What happened next? More tomorrow! Michael

Wednesday, September 13, 2006

I had a dream

Hello. Welcome. Awake Me. This blog is dedicated to helping you, helping me, to live the life God intended us to lead. Why these two particular quotes that I've put at the top of your screen? The first, Eyes wide open... comes from the song, Awake Me by the British band River Deep. The song is a prayer that God will set me free, wake me up, a vibrant, passionate prayer. Am I comfortably happy, fighting for passivity? Am I losing my focus of who God intends me to be? Heaven calls my name!

I had a dream, call it a vision if you like. I'm in a big Christian meeting, feeling self-conscious, not quite knowing what to do next. The worship leader is very close to me, and then as they begin the next song it isn’t a song of words and music but rhythmic clapping. My friends and I are a little unsure as to how to respond, but it feels right to join in the clapping. Then the Spirit of God releases us and we are set free, and my friend and I clasp each other in wild embrace and fall to the floor, rejoicing, free in the Spirit. I know clearly what to do next. Just as I received the Spirit of God from the worship leader, so I am to pass it on. And I go out amongst the congregation.
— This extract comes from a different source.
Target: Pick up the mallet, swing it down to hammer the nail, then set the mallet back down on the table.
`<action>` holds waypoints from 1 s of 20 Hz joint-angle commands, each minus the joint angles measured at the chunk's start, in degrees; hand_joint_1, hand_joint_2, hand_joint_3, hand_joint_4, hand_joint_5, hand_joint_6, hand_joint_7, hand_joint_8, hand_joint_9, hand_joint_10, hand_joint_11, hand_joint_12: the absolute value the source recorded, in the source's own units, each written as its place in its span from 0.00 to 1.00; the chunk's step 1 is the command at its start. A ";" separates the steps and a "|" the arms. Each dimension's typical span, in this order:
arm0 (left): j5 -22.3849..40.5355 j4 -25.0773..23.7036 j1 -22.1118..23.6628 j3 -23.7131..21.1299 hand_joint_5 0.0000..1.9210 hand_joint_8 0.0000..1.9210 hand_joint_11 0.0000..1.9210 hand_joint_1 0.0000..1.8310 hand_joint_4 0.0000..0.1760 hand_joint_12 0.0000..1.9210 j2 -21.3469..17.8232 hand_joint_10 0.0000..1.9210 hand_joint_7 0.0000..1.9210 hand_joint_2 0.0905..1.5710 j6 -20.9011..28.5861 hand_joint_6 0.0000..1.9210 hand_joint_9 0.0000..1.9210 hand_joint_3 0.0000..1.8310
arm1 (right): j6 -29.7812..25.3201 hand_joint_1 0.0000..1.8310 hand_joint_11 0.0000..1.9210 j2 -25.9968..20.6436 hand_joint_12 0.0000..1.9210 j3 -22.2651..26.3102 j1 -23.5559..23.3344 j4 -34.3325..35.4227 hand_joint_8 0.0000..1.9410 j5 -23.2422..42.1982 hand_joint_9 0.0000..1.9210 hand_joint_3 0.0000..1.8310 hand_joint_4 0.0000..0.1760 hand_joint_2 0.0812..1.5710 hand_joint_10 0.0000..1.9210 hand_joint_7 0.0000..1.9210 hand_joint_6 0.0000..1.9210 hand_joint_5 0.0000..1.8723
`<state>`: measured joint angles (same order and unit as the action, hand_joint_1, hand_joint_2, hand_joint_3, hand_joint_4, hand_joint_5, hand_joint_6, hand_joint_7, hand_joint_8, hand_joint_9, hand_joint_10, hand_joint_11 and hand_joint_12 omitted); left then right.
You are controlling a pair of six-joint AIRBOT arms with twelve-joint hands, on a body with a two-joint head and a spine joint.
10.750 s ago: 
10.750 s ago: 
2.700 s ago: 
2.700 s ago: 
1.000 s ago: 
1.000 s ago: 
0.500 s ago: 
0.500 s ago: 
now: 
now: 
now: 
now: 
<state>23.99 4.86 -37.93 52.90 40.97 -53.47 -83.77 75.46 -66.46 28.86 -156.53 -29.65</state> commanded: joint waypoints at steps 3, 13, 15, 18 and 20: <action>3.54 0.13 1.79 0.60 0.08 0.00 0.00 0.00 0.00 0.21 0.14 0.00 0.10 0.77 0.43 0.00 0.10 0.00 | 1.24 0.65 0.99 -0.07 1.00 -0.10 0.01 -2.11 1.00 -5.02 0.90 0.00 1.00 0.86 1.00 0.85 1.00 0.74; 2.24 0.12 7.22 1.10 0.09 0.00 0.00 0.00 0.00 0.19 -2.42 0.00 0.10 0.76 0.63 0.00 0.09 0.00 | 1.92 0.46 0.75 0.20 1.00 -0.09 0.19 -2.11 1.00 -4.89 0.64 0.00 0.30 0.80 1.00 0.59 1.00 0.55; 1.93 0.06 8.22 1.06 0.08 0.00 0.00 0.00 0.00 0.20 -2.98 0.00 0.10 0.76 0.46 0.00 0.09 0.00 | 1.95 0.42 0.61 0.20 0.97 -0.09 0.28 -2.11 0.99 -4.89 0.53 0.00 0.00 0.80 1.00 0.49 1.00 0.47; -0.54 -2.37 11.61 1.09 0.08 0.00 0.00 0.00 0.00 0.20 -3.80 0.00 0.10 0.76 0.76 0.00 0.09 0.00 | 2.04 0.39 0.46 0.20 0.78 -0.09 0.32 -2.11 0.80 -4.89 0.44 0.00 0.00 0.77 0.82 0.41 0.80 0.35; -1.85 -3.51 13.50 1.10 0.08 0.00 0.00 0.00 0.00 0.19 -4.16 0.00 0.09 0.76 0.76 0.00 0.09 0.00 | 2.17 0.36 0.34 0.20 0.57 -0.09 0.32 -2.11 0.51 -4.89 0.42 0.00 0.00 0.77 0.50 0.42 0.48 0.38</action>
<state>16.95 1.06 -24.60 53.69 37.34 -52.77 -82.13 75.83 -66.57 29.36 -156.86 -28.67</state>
They appear to be asleep. I go to one particular man, the one I am prompted to go to, and taking him by the hand say, “Arise, shine, wake up o sleeper, the glory of the Lord is risen upon you!” Whatever his needs were, they are met. He seems a little surprised, and very glad that he has been chosen, and filled with and transformed by the Spirit of God he gets up and joins the dance. After this I feel incredibly thirsty and need to find some water...

"Don't ask what the world needs..." Do I do my work out of duty or passion? OK, there's times when I must simply follow duty. But if that's all there is to my life I'm missing out on what God intends for me. He gave me my skills, my gifts, my passions. The world doesn't need a whole bunch of do-gooders; it needs people who have come alive, who are passionate about what they are doing. Who love what they are doing. Who believe in what they are doing. Who believe in what they are. As Evanescence pray, "Bring me to life!"